Deadly Nightshade is a strange genre hybrid. At first it seems like a fairly typical example of the entertaining crime thrillers the British produced in such quantity at this period. But it’s also a spy thriller. It has considerable helpings of moral ambiguity, it has a strong sense of a man whose attempt to escape his fate simply traps him more completely and it has a definite Nothing Is What It Seems To Be quality. All of which is, in my view, just about sufficient to justify the film noir label.
It was directed by John Gilling, a man who made a lot of very interesting genre movies in the 50s and early 60s including a couple of superb gothic horror films for Hammer (The Reptile and Plague of the Zombies).

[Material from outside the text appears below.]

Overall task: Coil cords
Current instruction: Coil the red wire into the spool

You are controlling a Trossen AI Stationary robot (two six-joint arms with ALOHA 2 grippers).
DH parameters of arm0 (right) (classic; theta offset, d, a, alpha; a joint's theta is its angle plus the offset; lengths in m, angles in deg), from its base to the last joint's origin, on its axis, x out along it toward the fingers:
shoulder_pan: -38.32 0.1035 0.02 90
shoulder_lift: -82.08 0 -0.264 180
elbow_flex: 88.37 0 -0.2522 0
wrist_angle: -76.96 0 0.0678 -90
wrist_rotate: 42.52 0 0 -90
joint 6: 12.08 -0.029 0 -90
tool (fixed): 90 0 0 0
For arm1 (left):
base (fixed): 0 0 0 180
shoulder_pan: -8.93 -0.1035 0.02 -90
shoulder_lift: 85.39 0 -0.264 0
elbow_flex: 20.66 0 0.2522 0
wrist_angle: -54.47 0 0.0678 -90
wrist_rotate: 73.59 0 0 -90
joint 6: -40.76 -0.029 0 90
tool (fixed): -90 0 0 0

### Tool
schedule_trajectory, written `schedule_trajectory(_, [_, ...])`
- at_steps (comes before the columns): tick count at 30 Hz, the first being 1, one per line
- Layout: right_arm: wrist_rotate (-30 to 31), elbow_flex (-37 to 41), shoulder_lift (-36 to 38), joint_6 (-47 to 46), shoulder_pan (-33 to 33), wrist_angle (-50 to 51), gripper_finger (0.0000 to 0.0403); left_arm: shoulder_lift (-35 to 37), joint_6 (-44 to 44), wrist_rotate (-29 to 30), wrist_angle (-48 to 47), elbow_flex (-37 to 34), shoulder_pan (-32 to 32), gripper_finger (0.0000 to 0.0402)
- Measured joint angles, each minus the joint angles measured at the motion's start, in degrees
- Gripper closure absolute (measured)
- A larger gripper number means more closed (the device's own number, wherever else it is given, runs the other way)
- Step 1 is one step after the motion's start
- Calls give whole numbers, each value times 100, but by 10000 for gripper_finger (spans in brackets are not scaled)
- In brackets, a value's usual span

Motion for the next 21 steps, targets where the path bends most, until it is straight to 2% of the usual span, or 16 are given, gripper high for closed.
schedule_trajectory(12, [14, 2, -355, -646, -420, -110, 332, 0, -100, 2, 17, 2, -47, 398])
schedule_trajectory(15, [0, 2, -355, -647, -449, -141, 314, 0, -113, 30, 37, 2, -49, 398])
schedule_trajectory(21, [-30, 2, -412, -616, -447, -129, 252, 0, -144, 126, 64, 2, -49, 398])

He also wrote and directed The Challenge (aka It Takes a Thief), a very underrated 1960 film noir starring Jayne Mansfield (whose performance in the film is quite impressive).

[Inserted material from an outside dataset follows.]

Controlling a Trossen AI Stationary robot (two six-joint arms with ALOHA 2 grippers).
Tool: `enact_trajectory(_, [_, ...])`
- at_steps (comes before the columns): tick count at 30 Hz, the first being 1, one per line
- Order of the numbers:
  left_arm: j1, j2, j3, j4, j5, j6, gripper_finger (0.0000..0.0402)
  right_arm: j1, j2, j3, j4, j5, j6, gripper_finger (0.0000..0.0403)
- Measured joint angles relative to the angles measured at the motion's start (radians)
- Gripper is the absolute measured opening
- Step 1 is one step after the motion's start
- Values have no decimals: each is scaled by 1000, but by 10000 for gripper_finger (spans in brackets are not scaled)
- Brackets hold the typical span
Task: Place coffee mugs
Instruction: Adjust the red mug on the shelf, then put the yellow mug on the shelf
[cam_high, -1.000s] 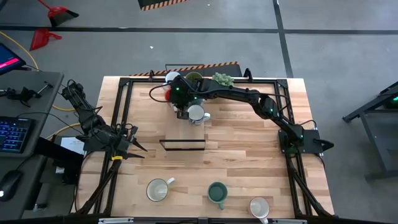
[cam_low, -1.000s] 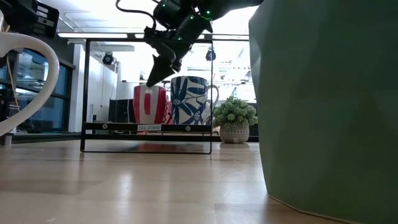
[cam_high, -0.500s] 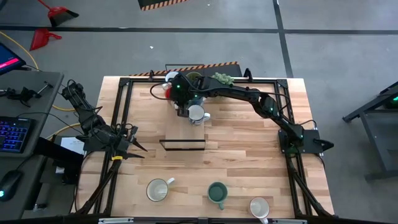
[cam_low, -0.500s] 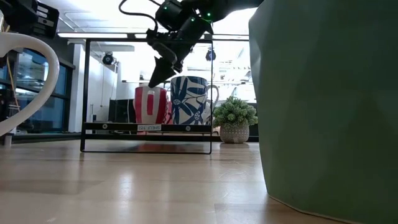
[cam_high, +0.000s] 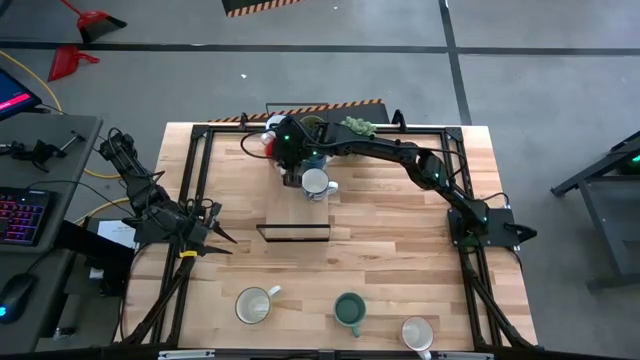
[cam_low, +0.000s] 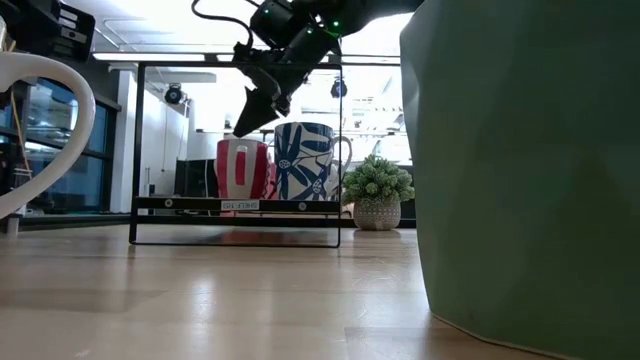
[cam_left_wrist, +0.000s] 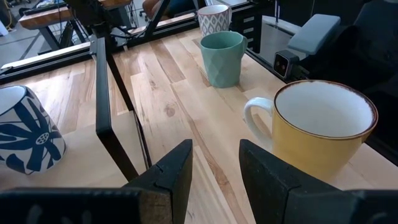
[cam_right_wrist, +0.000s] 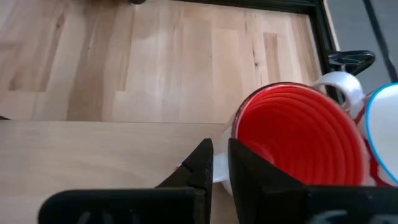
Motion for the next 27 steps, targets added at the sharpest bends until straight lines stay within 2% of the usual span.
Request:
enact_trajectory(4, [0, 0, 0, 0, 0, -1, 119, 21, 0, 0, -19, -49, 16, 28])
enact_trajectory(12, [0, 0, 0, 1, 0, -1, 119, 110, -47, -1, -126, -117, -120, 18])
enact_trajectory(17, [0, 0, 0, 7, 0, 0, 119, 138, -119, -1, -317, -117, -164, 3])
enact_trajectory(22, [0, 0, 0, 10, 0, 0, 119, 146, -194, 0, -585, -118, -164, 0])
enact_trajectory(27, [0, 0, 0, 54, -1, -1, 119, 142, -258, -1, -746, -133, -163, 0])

He was a very talented director who has never received anywhere near the attention he deserves.
Then Barlow turns up on Matthews’ doorstep and things start to get complicated. From this point on any mention of specific plot points is going to entail the risk of spoilers. I’m not going to take that risk, but suffice to say that the plot includes an ocean liner sunk by a German mine seven years after the end of the war, atomic scientists and murder. And none of these events are what they seem to be.
The movie’s biggest fault is an excessive reliance on coincidence but if you accept it as a kind of film noir then that becomes less of a problem. After all in a film noir you’re not entirely surprised to see fate taking a hand to lead a character on his way down the slippery slide to the noir nightmare world.
This movie was produced by Monty Berman and Robert S. Baker who would go on to be among the most important producers in British television in the 1960s. In the 50s they specialised in low-budget movies and Deadly Nightshade was clearly made on a rather modest budget. This imposes certain limitations - there was obviously no money for attempting ambitious action sequences. This does not prove to be a major problem - with a competently written script by Lawrence Huntington, with a talented director like Gilling and with a fairly strong cast the movie has enough going for it to compensate for a lack of big money.
Deadly Nightshade is an unusual and interesting movie and it’s also rather entertaining. As a slightly noirish spy thriller it works well. Highly recommended.